EXERCISE BRIEF:
Only the lines from the one containing "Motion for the" through the last line of the material should be returned, each exactly as it stands.

STORED DATA:
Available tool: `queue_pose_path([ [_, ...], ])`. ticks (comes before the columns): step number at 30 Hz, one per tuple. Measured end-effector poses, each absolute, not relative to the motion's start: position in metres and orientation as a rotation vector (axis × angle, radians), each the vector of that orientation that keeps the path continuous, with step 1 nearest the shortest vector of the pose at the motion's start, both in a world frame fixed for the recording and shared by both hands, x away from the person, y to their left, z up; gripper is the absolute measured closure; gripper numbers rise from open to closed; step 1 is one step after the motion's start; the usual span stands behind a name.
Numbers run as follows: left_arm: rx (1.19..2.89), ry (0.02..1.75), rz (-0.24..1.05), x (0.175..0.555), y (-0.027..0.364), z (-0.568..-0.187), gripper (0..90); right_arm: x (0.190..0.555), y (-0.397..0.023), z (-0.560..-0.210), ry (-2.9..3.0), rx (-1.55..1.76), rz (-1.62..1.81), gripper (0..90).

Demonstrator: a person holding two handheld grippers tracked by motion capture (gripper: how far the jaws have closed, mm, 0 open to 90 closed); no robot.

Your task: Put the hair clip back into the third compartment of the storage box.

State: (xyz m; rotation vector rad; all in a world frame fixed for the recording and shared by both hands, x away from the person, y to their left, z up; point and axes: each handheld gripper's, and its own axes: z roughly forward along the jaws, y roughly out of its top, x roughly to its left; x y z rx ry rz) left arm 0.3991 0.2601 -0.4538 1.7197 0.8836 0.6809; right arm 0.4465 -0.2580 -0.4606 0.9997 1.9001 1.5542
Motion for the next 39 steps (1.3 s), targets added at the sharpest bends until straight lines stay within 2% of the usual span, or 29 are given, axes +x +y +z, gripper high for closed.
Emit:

ANSWER FOR THE TASK:
Motion for the next 39 steps (1.3 s), targets added at the sharpest bends until straight lines stay within 2% of the usual span, or 29 are given, axes +x +y +z, gripper high for closed.
Emit:

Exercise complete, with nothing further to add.